You should know that from your own experience. From what I saw, revision deletion was only used if you were claimed to be outing someone.

4:05 PM  
Blogger Moulton said...

What you are saying is that Kww is regressing back to Mafia Wars Cabal Model reminiscent of IDCab.

Notwithstanding ArbCom's finding against FeloniousMonk, Kww seems to be using the same bullying techniques (albeit for different reasons).

The questions I asked are reasonable questions that Sagredo might have asked while trying to understand the competing models in Galileo's Dialogue.

4:56 PM  
Anonymous Anonymous said...

I've been trying to find out the truth about the LENR experiments for years, and I seem to have found an answer. Despite Lomax's protestations, the only credible explanation is radon, as suggested by CERN.

What everyone's forgetting is that the apparently successful LENR experiments are occurring in Italy. Italy has a known problem with radon contamination.

1:47 AM  
Blogger Moulton said...

Lomax is not a scientist (nor does he even claim to be one).

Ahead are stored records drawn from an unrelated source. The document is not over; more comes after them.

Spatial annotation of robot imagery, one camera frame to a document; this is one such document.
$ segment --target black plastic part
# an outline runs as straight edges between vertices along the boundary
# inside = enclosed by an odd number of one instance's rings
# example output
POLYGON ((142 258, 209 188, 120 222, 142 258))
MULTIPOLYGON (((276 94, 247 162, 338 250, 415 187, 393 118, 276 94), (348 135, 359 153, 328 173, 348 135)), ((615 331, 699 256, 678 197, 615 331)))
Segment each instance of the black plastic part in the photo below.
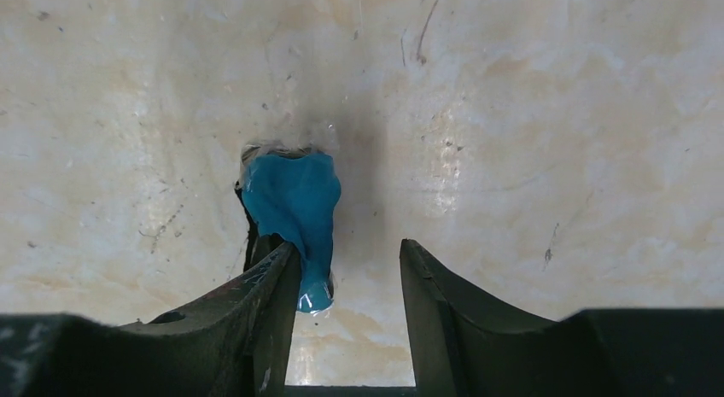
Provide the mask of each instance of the black plastic part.
POLYGON ((2 316, 0 395, 280 395, 300 274, 285 243, 152 324, 2 316))
POLYGON ((587 310, 555 323, 400 250, 417 392, 724 395, 724 311, 587 310))
POLYGON ((254 266, 148 324, 0 316, 0 396, 724 395, 724 311, 588 310, 553 322, 449 271, 414 241, 400 269, 416 387, 284 386, 299 254, 254 266))

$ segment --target plastic wrap
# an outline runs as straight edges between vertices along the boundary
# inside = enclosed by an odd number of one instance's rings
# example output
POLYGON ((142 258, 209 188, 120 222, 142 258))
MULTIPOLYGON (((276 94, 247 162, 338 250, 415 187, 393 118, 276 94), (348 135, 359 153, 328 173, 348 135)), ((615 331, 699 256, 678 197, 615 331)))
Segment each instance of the plastic wrap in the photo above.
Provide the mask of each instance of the plastic wrap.
POLYGON ((331 154, 338 143, 329 122, 311 126, 304 135, 296 145, 280 140, 247 144, 239 185, 260 236, 276 233, 299 249, 302 279, 297 309, 317 313, 334 299, 332 213, 340 185, 331 154))

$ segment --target hole
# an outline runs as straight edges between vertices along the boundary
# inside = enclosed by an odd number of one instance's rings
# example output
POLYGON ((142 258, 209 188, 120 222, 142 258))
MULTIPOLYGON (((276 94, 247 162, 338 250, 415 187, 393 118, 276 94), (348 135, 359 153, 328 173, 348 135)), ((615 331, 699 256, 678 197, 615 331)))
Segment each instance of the hole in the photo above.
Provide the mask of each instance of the hole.
POLYGON ((149 324, 164 324, 164 323, 173 323, 178 322, 179 320, 184 320, 186 316, 184 316, 181 312, 165 312, 161 314, 158 318, 155 318, 149 322, 149 324))

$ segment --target dark stain
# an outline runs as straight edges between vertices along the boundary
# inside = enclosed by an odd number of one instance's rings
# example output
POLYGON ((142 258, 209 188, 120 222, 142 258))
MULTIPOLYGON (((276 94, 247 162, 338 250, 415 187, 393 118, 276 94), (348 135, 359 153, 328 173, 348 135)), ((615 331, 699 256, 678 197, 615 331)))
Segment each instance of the dark stain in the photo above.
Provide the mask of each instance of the dark stain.
POLYGON ((553 259, 553 243, 556 240, 556 232, 558 232, 558 227, 560 224, 557 222, 556 227, 553 228, 553 236, 551 236, 551 241, 548 243, 548 249, 546 250, 546 253, 543 254, 543 260, 545 263, 543 264, 543 271, 546 271, 546 268, 548 267, 548 263, 553 259))

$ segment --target blue plastic
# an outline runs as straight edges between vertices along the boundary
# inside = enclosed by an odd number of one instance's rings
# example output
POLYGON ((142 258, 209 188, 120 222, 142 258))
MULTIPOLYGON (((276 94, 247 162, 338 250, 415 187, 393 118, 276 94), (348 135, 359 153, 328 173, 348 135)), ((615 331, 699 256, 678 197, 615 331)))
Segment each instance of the blue plastic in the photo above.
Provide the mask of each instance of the blue plastic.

A scientist, by definition, is obliged to rigorously adhere to the protocols of the scientific method.

The failure to rigorously adhere to the protocols of the scientific method (including subtle but crucial departures from those protocols) leaves one open to entertaining incorrect hypotheses, with no realistic option of conclusively falsifying it.

As you can see from my conversation with Edmund Storms, he has consciously (and admittedly) departed from the protocols of the scientific method in an astonishing and disturbing manner that frankly left me gobsmacked.

Lomax, on the other hand, doesn't even do science. Rather he has acted as a tireless (and ultimately tiresome) cheering section for Storms whilst posting "walls of text" arguing his (unscientific) position as if science were a political debate where the last debater left standing wins the argument.

Mainstream scientists eventually tire of engaging in an endless and unproductive (debate style) dialogue with the "Fusioneers" (i.e. the "true believers" like Lomax and Storms) which frankly has negligible likelihood of ever converging to the scientific ground truth.

My interest (as a science educator) was in learning how supposed scientists can fool themselves (in the manner that Feynman warned about) to end up wedded to scientifically untenable theories and hypotheses.

Time and again in LENR and Cold Fusion experiments and demonstrations, we see sophomoric departures from the rigors of the scientific method, sometimes ranging to downright fraud.

8:10 AM  
Blogger Alexander Reid LP2 said...

Warm fusion is the act of agreement between 2 links+ minds, Minds that can be separated by great distance, I know great is a relative term so relative to the location of the city where the mind resides. Warm fusion of ideas and the resulting network that results in a virtual viral growth in the population, leads to change the outcome of political decisions that fail to address climate change crisis.